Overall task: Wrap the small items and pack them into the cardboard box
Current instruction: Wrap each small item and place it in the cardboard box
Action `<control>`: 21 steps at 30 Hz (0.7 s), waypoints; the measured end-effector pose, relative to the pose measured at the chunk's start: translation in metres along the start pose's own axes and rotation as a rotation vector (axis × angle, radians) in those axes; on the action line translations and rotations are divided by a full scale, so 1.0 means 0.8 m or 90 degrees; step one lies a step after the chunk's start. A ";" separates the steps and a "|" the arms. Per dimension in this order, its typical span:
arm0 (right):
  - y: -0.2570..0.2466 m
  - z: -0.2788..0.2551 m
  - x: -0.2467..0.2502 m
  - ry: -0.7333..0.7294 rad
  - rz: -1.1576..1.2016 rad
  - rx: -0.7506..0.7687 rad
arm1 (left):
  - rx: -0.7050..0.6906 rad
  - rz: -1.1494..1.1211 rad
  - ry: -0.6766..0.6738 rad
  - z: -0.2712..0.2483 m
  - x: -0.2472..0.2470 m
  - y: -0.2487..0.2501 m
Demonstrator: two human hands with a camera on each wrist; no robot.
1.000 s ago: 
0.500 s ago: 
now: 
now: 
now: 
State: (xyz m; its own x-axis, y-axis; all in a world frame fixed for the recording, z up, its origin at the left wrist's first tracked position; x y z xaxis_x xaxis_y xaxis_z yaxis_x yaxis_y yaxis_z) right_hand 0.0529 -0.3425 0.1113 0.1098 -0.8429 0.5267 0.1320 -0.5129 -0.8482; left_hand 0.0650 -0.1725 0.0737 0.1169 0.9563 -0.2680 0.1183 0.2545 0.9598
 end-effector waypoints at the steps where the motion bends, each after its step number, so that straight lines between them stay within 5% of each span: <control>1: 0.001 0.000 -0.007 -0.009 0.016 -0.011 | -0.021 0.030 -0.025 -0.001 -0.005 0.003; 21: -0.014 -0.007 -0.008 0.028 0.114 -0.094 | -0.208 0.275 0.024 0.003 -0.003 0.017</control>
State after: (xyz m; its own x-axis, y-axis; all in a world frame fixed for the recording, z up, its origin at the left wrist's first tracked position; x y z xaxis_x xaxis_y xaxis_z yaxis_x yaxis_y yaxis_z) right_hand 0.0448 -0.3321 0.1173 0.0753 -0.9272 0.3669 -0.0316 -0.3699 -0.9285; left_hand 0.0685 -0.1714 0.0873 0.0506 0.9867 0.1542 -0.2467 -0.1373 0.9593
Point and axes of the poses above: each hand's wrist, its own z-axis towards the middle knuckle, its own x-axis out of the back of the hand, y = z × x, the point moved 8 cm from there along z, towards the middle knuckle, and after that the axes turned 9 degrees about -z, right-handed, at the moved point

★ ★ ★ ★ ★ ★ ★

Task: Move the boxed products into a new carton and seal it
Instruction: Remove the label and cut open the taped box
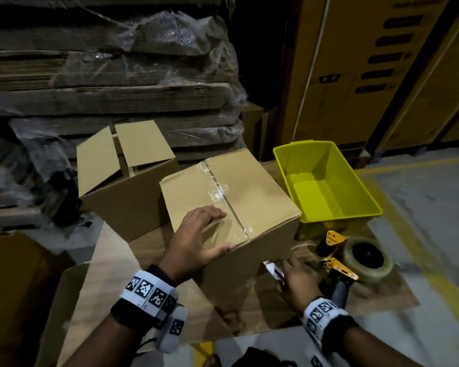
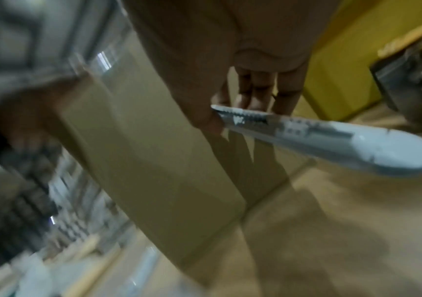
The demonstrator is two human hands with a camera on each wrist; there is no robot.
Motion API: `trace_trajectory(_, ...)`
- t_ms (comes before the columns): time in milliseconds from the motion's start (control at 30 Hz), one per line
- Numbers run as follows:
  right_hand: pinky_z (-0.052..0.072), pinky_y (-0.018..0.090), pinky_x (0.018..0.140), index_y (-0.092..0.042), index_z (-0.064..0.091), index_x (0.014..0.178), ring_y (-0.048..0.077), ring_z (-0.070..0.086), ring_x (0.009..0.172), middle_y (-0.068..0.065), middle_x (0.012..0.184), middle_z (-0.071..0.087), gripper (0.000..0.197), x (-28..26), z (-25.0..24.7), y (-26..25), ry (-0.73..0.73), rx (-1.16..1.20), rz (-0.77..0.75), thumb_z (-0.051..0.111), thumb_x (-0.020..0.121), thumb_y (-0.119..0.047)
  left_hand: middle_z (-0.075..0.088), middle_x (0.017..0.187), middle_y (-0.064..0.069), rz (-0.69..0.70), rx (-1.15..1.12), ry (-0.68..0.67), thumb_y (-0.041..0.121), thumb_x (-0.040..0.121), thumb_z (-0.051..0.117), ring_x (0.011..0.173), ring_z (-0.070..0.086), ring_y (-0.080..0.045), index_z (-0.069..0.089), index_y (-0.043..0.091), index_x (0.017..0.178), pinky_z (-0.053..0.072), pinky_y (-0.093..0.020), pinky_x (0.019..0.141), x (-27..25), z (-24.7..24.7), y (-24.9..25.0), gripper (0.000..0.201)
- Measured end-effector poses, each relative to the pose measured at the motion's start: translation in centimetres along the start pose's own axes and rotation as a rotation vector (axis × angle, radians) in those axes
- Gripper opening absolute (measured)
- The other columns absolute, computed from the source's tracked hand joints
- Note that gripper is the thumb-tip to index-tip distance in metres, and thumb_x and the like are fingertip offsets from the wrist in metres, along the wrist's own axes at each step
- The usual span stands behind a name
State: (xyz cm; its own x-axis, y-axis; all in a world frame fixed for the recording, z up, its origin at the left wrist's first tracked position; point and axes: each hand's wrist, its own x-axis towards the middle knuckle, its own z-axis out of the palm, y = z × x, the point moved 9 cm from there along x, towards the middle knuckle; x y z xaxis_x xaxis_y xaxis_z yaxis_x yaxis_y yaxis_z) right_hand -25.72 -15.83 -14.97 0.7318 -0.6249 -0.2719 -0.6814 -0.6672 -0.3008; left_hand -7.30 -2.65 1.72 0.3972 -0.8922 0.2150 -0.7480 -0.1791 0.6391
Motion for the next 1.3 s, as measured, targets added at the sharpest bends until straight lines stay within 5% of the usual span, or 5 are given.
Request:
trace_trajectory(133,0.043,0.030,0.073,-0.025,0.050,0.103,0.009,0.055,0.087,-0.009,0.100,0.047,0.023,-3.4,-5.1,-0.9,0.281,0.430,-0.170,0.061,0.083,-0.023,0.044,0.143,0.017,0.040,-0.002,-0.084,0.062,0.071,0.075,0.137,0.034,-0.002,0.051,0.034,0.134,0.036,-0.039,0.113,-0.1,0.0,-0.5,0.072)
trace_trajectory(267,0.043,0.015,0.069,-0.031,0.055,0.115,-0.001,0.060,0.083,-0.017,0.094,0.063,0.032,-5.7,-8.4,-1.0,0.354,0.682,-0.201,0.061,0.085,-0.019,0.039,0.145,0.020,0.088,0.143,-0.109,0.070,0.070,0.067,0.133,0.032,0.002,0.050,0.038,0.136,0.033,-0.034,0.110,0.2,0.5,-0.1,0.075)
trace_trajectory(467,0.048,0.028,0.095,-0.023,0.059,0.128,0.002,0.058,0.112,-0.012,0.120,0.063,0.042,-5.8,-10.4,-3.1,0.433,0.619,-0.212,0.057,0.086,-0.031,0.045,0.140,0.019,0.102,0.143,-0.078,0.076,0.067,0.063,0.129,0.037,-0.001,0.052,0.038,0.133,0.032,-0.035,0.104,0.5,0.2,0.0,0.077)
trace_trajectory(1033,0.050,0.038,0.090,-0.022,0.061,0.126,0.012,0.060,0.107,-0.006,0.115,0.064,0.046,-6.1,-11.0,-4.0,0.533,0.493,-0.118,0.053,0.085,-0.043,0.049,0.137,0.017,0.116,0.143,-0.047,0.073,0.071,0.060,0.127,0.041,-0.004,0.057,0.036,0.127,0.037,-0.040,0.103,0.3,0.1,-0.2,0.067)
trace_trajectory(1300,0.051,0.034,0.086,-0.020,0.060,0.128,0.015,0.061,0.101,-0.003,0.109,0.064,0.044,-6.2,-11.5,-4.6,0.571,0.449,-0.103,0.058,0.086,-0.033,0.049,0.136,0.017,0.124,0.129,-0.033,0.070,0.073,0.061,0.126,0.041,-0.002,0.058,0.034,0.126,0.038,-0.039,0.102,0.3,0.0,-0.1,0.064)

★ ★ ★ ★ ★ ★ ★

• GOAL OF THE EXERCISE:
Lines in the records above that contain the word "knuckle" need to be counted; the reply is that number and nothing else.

• EXERCISE ANSWER:
2